#### WHAT YOU ARE ASKED TO DO:
Below is a block of entries; repeat exactly the lines starting at the line that contains "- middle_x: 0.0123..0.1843" and ending at the line that contains "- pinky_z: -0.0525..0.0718", both included.

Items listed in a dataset
┌──
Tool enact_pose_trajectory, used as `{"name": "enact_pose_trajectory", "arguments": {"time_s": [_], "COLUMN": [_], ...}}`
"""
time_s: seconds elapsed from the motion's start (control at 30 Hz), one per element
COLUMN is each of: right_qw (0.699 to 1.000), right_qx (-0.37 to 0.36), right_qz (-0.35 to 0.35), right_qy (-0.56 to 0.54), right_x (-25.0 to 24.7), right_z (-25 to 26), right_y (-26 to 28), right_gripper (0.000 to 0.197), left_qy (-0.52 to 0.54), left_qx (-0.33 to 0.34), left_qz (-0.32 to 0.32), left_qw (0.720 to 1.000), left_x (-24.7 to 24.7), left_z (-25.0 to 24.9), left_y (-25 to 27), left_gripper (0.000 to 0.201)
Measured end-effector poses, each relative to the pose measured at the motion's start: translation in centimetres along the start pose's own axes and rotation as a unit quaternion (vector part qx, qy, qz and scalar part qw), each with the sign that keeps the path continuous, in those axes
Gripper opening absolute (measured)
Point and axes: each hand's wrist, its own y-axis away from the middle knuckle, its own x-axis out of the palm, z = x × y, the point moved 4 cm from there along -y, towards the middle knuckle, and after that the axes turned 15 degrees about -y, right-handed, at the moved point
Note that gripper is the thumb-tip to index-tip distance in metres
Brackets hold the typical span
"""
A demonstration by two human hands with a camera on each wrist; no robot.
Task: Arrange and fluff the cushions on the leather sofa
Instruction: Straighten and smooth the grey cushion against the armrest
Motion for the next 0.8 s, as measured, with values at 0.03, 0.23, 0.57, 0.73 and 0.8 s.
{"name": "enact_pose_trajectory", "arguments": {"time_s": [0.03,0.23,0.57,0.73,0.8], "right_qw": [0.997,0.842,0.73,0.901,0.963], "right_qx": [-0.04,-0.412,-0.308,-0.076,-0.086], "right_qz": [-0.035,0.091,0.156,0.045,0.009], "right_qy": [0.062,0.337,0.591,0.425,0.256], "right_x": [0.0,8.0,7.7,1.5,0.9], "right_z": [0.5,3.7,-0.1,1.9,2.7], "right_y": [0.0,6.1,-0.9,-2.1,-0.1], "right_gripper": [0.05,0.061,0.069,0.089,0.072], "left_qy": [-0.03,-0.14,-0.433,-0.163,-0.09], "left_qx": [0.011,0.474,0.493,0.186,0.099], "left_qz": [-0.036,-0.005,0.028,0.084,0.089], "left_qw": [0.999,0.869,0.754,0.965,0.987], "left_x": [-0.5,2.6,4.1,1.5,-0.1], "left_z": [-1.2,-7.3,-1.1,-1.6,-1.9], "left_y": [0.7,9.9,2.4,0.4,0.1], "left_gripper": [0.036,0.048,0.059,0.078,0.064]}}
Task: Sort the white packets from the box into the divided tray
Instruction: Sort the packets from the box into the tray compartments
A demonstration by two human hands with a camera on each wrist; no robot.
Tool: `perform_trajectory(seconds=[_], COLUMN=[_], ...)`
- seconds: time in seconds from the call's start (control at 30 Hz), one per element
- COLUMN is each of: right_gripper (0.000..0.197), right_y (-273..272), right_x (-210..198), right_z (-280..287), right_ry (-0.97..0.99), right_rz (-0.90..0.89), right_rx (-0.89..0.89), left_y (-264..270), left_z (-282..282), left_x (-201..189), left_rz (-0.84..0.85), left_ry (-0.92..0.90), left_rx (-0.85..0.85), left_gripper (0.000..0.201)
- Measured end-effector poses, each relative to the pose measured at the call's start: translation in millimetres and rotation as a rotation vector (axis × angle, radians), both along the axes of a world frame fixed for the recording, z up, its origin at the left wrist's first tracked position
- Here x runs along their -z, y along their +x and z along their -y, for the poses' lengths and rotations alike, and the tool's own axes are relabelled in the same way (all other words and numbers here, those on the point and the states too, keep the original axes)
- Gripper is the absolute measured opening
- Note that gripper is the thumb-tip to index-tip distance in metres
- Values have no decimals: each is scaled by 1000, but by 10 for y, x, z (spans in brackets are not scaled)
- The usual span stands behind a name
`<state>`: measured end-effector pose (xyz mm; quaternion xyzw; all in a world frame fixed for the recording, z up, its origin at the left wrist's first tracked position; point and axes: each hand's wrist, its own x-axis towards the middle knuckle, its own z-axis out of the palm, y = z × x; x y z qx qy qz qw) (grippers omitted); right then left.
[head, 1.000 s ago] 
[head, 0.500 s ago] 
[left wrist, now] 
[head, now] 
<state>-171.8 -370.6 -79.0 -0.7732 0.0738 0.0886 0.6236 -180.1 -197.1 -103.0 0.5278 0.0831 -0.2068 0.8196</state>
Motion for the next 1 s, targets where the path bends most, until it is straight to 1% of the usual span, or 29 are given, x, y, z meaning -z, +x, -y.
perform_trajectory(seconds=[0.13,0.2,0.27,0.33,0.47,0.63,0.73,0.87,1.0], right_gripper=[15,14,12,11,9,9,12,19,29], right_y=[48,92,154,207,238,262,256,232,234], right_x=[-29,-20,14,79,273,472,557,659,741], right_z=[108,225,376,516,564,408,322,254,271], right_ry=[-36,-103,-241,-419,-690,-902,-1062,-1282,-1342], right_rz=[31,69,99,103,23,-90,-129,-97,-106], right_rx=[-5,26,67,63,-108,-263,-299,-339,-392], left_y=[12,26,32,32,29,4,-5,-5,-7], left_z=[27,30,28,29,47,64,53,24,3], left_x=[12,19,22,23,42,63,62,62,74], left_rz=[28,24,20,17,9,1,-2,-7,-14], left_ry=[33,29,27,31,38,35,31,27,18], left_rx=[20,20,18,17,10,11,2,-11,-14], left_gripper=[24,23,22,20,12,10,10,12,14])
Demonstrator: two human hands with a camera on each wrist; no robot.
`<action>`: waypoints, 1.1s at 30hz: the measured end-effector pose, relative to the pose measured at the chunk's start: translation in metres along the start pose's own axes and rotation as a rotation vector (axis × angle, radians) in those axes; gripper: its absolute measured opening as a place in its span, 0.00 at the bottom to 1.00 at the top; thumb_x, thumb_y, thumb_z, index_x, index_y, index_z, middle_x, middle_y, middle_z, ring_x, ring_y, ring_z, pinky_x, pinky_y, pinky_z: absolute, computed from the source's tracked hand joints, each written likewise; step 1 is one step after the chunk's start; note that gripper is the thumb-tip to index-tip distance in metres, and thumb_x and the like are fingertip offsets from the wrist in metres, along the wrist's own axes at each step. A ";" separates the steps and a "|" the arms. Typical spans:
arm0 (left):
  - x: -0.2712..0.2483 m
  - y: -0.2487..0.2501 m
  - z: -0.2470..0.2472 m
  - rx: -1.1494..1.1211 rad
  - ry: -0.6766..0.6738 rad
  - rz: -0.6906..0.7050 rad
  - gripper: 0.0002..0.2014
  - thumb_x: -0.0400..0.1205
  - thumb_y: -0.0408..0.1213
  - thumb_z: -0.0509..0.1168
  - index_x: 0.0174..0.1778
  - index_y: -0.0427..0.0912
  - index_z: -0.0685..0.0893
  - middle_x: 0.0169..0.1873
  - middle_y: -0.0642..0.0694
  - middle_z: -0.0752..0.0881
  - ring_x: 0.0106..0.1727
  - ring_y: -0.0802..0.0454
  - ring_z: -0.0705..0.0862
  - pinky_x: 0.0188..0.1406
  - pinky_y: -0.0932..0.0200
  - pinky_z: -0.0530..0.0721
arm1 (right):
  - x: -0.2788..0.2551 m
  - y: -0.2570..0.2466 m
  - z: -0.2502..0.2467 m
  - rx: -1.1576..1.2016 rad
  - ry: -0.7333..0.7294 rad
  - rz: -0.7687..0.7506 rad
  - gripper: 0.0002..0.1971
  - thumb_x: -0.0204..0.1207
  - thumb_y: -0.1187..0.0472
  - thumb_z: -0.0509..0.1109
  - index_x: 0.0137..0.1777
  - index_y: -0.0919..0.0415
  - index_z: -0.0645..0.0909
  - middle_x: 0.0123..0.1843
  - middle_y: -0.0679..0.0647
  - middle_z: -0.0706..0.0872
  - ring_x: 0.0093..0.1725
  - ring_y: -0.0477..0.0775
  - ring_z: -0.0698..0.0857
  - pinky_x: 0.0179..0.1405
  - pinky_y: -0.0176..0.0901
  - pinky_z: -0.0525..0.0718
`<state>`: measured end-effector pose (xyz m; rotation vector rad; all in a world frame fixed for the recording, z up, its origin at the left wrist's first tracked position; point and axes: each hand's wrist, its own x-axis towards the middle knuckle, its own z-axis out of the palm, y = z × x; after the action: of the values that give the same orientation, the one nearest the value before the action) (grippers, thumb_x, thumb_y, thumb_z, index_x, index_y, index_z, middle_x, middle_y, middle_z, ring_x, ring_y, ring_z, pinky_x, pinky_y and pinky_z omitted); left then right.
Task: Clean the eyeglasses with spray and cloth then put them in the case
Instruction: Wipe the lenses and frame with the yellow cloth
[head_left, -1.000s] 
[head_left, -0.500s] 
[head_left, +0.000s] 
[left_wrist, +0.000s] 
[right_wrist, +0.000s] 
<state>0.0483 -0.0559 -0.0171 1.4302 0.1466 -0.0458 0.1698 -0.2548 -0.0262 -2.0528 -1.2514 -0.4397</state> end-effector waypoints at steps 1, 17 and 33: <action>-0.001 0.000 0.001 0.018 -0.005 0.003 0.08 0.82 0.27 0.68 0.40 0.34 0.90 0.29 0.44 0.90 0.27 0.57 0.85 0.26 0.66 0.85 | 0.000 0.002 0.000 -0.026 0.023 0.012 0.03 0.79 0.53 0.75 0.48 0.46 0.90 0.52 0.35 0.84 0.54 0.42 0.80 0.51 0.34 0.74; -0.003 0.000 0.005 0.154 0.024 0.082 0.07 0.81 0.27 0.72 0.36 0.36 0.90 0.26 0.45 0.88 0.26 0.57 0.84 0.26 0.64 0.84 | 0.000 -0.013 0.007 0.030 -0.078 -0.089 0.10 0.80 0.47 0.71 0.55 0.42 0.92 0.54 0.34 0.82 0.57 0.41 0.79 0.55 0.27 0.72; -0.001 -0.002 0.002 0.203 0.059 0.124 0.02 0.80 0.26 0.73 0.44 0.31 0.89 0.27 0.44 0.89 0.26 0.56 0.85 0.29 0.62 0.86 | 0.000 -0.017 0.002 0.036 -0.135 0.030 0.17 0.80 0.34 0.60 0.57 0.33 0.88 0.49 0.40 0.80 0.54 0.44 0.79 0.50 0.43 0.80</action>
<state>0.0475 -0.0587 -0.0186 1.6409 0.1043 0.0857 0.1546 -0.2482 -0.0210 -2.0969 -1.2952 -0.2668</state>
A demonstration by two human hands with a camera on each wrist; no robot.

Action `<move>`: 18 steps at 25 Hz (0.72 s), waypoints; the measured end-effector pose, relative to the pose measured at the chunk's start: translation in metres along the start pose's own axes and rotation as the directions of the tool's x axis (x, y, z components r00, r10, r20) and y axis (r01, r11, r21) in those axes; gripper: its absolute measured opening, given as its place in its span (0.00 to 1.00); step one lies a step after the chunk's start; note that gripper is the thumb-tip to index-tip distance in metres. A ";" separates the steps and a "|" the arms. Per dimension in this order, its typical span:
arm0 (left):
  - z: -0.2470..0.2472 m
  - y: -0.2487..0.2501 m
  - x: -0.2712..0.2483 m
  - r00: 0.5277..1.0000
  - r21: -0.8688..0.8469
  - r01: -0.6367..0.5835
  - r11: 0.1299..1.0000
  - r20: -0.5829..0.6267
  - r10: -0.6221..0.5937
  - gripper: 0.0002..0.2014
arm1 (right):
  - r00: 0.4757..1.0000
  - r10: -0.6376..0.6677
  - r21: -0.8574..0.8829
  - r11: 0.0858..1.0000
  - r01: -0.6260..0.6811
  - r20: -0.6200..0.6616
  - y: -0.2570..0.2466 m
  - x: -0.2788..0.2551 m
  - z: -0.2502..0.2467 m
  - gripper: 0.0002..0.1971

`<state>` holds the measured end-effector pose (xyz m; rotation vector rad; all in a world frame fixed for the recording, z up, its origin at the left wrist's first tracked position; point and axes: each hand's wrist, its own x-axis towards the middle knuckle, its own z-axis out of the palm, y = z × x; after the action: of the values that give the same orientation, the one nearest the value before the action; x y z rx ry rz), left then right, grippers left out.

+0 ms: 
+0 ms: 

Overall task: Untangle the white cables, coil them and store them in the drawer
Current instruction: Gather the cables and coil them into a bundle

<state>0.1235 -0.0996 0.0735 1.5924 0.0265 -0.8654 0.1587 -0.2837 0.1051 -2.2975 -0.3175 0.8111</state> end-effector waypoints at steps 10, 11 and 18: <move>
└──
#### RESPONSE:
  - middle_x: 0.0123..0.1843
  - middle_y: -0.0679..0.0647
  - middle_z: -0.0706..0.0872
  - ring_x: 0.0093..0.1725
  - ring_y: -0.0477..0.0775
  - ring_z: -0.0698..0.0857
  - pinky_x: 0.0179..0.1405
  - pinky_y: -0.0176..0.0901
  - pinky_z: -0.0525..0.0718

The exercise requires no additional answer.